# WORK REQUIRED
Below are records; how many of their lines contain "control"? Answer with only the number.

Collected data entries
[Start of section]

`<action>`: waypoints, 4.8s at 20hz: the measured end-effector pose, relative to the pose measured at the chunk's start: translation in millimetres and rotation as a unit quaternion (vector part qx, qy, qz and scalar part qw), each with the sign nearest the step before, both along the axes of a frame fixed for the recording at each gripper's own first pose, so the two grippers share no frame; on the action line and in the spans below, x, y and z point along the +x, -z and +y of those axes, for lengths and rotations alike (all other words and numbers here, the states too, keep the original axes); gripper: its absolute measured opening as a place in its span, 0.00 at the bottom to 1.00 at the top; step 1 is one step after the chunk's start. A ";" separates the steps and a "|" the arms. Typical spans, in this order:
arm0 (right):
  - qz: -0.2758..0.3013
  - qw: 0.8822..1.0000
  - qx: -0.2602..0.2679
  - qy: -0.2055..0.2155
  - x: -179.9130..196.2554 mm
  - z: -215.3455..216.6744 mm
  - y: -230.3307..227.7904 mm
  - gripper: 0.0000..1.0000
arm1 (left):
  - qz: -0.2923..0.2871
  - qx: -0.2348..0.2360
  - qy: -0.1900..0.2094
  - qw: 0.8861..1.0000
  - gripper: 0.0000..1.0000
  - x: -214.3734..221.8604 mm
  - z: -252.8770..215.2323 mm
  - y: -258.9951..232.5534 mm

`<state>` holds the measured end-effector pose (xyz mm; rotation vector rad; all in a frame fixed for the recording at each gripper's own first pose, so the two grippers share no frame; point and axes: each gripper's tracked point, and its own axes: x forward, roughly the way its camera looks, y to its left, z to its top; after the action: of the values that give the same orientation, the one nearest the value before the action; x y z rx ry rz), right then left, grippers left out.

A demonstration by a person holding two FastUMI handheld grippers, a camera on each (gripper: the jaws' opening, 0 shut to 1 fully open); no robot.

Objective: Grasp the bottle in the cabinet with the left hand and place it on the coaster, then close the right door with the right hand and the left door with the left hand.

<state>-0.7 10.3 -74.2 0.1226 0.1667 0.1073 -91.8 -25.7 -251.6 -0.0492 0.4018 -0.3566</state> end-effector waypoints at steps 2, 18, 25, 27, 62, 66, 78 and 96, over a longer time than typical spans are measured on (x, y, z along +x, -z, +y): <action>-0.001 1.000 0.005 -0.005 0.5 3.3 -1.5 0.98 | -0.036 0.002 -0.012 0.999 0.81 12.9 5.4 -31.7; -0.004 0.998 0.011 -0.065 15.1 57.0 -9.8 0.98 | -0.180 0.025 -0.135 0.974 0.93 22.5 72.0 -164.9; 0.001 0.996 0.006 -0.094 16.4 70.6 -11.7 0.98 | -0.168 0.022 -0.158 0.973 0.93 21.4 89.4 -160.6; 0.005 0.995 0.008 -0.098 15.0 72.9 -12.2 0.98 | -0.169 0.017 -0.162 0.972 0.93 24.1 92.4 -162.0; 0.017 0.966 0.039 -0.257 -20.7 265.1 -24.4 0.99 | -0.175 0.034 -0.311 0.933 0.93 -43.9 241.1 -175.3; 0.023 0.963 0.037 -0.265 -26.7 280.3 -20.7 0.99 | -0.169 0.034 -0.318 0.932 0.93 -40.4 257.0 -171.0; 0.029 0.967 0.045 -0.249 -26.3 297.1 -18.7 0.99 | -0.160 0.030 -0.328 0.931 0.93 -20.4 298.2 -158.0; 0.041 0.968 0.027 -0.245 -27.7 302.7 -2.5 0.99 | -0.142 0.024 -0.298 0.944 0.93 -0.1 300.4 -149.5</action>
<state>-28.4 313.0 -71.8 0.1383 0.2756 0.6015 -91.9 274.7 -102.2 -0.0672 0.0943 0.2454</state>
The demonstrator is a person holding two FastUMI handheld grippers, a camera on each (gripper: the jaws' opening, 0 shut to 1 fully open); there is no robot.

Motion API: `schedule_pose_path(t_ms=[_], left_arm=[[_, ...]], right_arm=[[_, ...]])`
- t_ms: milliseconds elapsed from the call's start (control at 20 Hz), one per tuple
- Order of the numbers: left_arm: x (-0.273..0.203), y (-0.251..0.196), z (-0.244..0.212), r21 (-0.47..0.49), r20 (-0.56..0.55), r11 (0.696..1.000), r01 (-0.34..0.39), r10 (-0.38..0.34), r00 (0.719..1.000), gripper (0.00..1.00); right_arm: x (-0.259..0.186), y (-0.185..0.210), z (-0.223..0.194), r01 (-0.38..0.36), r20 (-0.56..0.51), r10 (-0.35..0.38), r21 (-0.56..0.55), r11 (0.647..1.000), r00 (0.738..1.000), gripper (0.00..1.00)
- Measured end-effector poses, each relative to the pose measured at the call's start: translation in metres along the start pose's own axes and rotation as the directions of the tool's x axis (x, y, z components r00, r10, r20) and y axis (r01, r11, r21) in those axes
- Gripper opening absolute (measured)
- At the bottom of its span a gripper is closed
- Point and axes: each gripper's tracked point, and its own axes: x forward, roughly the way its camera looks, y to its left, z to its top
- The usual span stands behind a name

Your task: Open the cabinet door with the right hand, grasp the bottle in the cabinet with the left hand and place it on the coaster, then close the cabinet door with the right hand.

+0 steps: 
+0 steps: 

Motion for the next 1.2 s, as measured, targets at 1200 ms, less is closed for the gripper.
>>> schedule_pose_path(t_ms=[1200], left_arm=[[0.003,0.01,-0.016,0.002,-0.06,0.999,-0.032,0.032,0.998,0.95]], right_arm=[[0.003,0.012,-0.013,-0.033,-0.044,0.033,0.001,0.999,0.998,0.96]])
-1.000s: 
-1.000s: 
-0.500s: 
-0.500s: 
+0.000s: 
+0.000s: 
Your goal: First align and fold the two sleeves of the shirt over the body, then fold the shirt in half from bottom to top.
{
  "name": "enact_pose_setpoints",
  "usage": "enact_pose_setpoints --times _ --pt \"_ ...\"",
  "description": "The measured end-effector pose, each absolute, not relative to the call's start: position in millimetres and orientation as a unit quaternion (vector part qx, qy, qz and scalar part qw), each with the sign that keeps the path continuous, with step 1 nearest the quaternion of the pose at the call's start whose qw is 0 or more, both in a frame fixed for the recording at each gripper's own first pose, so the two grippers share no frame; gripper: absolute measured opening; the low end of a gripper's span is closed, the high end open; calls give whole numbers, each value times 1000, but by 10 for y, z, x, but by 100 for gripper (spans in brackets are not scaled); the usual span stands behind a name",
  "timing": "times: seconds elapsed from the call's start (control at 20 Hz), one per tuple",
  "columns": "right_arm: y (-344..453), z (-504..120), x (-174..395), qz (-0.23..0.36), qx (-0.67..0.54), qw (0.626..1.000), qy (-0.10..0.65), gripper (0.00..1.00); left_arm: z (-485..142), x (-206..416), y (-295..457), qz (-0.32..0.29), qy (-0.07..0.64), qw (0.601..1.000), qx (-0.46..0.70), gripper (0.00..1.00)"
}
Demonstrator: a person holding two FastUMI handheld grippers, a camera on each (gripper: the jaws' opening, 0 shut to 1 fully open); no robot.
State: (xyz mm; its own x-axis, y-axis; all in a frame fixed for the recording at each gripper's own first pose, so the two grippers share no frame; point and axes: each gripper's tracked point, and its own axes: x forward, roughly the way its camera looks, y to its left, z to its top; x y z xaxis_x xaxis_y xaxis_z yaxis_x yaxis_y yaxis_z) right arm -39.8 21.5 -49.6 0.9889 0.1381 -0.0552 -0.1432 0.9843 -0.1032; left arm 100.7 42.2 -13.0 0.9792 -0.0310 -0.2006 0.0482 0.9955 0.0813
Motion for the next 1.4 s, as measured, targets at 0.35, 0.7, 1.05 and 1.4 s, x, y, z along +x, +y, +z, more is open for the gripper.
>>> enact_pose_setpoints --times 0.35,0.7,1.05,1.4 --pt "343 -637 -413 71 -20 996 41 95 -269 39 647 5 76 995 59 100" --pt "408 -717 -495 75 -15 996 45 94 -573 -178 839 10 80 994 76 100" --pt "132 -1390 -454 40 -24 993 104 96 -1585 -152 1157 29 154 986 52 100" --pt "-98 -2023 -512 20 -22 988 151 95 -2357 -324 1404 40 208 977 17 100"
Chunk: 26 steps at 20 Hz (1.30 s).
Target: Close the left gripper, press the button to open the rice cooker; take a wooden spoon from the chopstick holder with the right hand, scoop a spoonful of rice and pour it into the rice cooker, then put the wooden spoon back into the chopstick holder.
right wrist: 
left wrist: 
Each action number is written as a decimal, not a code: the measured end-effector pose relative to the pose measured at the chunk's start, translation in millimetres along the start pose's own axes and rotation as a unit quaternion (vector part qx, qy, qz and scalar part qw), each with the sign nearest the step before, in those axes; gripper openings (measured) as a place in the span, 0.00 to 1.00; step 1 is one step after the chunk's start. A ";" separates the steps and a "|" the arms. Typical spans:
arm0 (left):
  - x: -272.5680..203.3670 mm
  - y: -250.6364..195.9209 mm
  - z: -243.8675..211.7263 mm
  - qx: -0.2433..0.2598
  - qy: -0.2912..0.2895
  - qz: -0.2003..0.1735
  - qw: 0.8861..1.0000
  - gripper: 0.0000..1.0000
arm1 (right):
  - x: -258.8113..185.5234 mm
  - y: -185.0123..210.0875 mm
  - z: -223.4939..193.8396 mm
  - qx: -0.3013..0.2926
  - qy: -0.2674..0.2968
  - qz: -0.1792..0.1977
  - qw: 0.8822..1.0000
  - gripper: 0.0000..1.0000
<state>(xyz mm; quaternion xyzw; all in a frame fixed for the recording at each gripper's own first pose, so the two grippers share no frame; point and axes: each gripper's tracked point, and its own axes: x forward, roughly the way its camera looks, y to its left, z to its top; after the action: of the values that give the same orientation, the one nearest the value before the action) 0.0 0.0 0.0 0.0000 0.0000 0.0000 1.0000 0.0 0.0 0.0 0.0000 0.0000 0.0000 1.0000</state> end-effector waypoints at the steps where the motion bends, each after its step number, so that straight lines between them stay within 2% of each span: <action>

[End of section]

# RESPONSE BELOW
2